SZEHX v MIMIA

Case

[2006] HCATrans 103

No judgment structure available for this case.

[2006] HCATrans 103

IN THE HIGH COURT OF AUSTRALIA

Office of the Registry
  Sydney  No S383 of 2005

B e t w e e n -

SZEHX

Applicant

and

MINISTER FOR IMMIGRATION AND MULTICULTURAL AND INDIGENOUS AFFAIRS

Respondent

Application for special leave to appeal

Publication of reasons and pronouncement of orders

KIRBY J
HEYDON J

TRANSCRIPT OF PROCEEDINGS

AT CANBERRA ON WEDNESDAY, 8 MARCH 2006, AT 9.33 AM

Copyright in the High Court of Australia

KIRBY J:  

Background to the application

The applicant, who claims to be a citizen of the Peoples’ Republic of China, arrived in Australia on 28 March 2004.  On 6 April 2004 he lodged an application for a protection visa and on 15 April 2004 a delegate of the respondent refused to grant his application.  On 21 May 2004 the Refugee Review Tribunal (“RRT”) wrote to the applicant advising that it had considered all the material before it relating to his application but that it was unable to make a favourable decision on that information alone.  The applicant was invited to give oral evidence and to present arguments at a hearing to take place on 25 June 2004.  He was advised that, if he did not attend the hearing and a postponement was not granted, the Tribunal might make a decision in his case without further notice.  The applicant failed to appear before the Tribunal.  The Tribunal proceeded to make an adverse decision in his absence. 

In support of his application for a protection visa the applicant claimed to have experienced an ordeal in China as a Falun Dafa (Gong) practitioner.  He claimed that on 20 July 2001 he and another such practitioner went to the Tiangin Government Centre to distribute Dafa material and was reported to the authorities.  He claimed that he and his companion were arrested and handcuffed in a public place where many people took turns beating them for over an hour.  He claims to have been repeatedly beaten until he lost consciousness.  He states that he was then sent to a detention centre for three months and to avoid further persecution, went to the Shangdong Province.  He claims to have been tracked down in Shangdong Province and that he was later arrested for practising Dafa exercises.  He claims to have been beaten brutally by police on at least two occasions.  He claimed that, if he continued to live in his own city, he would face further punishment from the Chinese government.

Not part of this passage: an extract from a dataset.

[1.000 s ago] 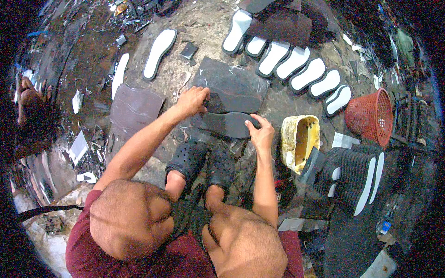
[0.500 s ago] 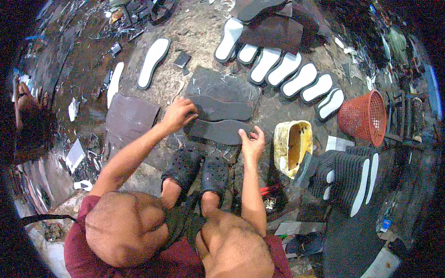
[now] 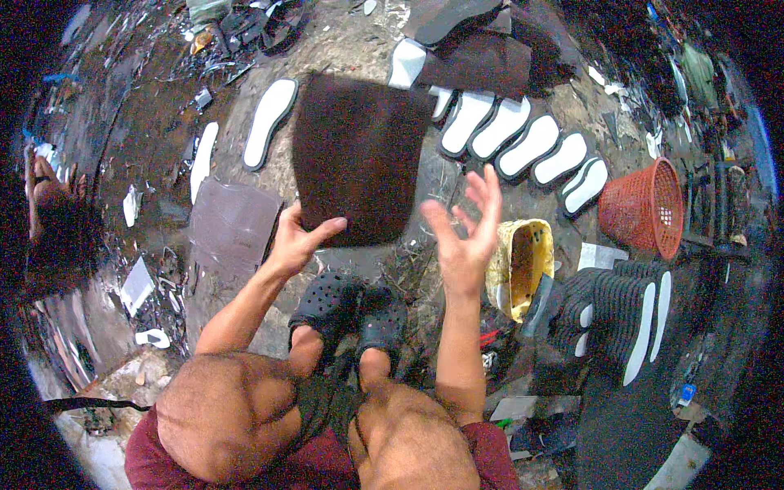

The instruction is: The person sits on the ground and repeatedly picks up, flips, and places down brown shoe insoles. They handle the insoles one at a time, turning them over to show different sides, and occasionally move them between piles on the floor.

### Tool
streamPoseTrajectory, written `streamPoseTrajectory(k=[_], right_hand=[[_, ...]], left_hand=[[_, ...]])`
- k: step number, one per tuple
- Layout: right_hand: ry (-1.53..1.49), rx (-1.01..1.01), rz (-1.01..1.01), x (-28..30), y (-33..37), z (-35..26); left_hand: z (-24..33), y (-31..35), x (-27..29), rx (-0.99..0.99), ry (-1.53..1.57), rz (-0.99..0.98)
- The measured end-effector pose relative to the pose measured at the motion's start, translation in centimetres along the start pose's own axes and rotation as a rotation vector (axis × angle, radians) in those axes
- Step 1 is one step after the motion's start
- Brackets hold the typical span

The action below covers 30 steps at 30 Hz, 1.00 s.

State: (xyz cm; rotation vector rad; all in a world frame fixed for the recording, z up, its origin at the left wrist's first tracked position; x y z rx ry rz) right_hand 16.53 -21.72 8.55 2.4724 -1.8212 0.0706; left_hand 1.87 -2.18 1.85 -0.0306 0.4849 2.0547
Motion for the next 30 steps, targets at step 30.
streamPoseTrajectory(k=[30], right_hand=[[-0.298,-0.328,-0.285,-2.1,0.6,1.5]], left_hand=[[1.2,1.4,-3.0,0.201,0.518,-0.131]])
Point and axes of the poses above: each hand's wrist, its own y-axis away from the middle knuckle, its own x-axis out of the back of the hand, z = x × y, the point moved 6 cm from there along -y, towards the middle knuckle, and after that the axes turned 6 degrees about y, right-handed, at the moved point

The RRT accepted that the applicant is a citizen of the Peoples Republic of China.  However the RRT was not satisfied that the applicant had a well-founded fear of persecution within the meaning of the Convention if he were returned to China.  It found that the applicant’s claims were unclear in some respects; lacked useful details; and in some instances were inconsistent.  One example was that the applicant claimed to be a Falun Dafa practitioner but provided no details about his practice of Falun Dafa.  The Tribunal stated that “it is unclear why he would be arrested, or why he would be prosecuted, given that he claimed to have been punished in May 2003 for practising Falun Dafa and he does not claim to have practised it since then”.  It further noted that he claimed to fear being arrested and punished if he returned to China.  Yet he did so after a few days in Australia earlier in March 2004 which suggested that he did not fear persecution.  He left China legally before coming to Australia and making the present application. 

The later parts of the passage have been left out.